Starting with traditional voice tracking, don’t forget that users can voice track any transition, not only the ones with Empty Voice Tracks positions or Live Event Links. Since Zetta utilizes GUIDs, Global Unique Identifiers, every single asset, voice track, and log transition is defined to avoid any unwanted plays. Simply click on an asset, open the Voice Tracker module and you’ll notice three tracks: that highlighted asset will be the tails/third track, the first track will be the previous asset and finally the middle track will be your voice track.
Start to understand the process of how you voice track and it will help super serve you in the long haul. Work smarter, not harder. For example, we recorded a voice track that included a mistake at the beginning, the middle and at the end of the voice track. If you know the beginning was recorded too early, no need to stop and re-record, simply give yourself a, “3..2..1..” countdown so that without previewing the audio, you can see the “3..2…1..” sinewave and then simply move your cursor to the left side of the voice track to highlight the Trim In function, left click and drag to the right to set the Trim In, which will ignore everything up to the Trim In point of your content break. The same applies for the end of the voice track, highlight the right side of the voice track, left click and drag to the left to set the Trim Out, skipping any audio after the red Trim Out line. If you made a mistake in the middle of the voice track, Zetta is equipped with a Single or Multi-Track Editor to fix any errors. Don’t forget, we made a change to that asset, which means we have a new GUID and we must fix the transition via the Segue Editor because we made a human change to the defined segue points.

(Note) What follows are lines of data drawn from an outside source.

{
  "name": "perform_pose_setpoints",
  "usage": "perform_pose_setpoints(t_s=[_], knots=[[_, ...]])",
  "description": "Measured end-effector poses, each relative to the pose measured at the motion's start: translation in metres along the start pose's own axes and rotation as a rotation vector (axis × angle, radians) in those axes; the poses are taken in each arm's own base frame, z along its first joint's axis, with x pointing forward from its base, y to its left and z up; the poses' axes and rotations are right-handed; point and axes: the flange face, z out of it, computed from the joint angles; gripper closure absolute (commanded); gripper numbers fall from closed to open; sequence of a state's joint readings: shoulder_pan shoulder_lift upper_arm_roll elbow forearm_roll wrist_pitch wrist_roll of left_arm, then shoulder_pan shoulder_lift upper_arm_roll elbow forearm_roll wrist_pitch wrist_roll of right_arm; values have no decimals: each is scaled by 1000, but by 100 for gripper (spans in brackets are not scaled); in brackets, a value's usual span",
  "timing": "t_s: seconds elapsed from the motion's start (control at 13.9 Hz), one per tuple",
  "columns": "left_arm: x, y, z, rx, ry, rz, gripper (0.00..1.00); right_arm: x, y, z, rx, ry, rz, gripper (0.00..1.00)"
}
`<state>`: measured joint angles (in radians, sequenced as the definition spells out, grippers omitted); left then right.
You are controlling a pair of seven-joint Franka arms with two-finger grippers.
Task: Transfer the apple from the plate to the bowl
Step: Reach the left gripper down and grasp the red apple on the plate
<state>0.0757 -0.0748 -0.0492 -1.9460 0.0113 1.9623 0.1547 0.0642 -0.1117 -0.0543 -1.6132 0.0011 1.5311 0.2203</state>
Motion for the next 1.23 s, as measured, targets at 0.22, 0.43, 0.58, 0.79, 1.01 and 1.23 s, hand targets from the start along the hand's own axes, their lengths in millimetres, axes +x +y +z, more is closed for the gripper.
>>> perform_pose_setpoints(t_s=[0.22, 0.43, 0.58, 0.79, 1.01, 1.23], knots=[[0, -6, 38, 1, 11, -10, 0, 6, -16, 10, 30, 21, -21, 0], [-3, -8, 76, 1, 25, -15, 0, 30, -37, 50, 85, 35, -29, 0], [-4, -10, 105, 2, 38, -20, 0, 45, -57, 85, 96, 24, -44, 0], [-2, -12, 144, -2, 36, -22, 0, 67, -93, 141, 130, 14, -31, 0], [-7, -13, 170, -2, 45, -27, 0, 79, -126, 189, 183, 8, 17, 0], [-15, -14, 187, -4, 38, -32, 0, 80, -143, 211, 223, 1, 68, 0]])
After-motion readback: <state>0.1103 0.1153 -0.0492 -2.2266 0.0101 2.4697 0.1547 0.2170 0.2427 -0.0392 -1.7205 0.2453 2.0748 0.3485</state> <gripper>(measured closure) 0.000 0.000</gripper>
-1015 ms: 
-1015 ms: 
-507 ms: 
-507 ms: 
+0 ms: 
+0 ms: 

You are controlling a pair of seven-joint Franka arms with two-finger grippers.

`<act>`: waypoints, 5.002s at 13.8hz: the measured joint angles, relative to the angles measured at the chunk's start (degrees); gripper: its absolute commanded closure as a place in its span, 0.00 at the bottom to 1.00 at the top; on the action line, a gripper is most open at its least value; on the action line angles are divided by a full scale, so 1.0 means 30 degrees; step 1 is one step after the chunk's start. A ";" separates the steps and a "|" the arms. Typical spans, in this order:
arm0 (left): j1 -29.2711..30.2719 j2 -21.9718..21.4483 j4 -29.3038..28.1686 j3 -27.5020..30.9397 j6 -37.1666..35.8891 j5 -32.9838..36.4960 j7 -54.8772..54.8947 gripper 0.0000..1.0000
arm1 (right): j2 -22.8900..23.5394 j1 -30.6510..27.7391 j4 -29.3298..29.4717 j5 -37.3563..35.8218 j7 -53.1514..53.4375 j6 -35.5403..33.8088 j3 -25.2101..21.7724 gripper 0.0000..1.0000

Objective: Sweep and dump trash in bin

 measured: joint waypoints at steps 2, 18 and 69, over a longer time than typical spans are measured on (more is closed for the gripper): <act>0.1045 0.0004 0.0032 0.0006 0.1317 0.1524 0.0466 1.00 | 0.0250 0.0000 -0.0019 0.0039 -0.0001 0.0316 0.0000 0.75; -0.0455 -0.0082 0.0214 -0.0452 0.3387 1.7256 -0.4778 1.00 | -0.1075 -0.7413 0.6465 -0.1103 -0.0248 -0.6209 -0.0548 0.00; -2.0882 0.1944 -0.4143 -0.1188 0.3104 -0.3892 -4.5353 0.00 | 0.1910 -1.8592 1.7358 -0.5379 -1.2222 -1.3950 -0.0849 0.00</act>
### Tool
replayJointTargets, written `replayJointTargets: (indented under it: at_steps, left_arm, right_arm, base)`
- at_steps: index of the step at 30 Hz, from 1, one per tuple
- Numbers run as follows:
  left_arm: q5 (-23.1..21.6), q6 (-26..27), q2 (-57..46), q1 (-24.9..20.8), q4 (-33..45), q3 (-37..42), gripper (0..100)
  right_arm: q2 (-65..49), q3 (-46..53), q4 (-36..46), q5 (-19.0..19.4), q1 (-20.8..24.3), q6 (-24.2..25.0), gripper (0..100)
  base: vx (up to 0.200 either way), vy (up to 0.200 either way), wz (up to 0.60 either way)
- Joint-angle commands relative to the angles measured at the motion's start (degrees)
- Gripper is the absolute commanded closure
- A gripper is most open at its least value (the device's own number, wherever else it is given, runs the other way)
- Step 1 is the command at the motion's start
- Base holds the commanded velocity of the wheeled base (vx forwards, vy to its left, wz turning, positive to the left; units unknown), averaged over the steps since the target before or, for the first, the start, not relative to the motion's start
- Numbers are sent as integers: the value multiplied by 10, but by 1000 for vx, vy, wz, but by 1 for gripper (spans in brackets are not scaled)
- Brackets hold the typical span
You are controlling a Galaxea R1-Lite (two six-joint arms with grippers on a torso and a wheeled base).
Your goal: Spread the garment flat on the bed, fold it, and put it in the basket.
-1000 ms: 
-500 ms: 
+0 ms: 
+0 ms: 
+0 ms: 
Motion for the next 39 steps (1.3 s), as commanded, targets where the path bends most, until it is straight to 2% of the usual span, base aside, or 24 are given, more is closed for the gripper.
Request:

Next, we talked about how to maximize your programming / scheduling with voice tracks. The traditional approach would be to schedule Empty Voice Track positions, but there is a really interesting concept with Live Event Links. First, enable the station specific setting via Configuration | Stations | Highlight the station and Playback | Treat Live Events as Voice Tracks (at the bottom). This will allow you to utilize the Live setting in GSelector and remember, this is a non-audio asset, so if you never voice track, then Zetta will simply skip over the Live Event when it’s queued up in the Sequencer. Note, there is a Live checkbox in GSelector to define the Live Event Link properties. Now that you have a Link that can be voice tracked, we can start to apply GSelector scheduling techniques. For example, if we have a song that has a zero second intro, we could create a second “extended intro” version, then using GSelector’s matching on Artist and Title (Setup | Station | Features | Attributes | Song Identification: Artist / Title), GSelector will combine both assets and treat them as one. Same history, scoring, analysis, etc… Then we can create Segue Bans like “Don’t schedule a Song with a zero second intro next to a Voice Track.” Instead, GSelector will know to grab the extended intro version, while maintaining the history of the zero second intro version. Programmers can also utilize a Link’s title to properly let the voice tracker know what they need to talk about during that voice track position. “Promo A” or “Speed Break” or “Talk about the Primary Promotion Here.” Users can also rotate these Links via a GSelector Linker Voice Track category for optimal rotations!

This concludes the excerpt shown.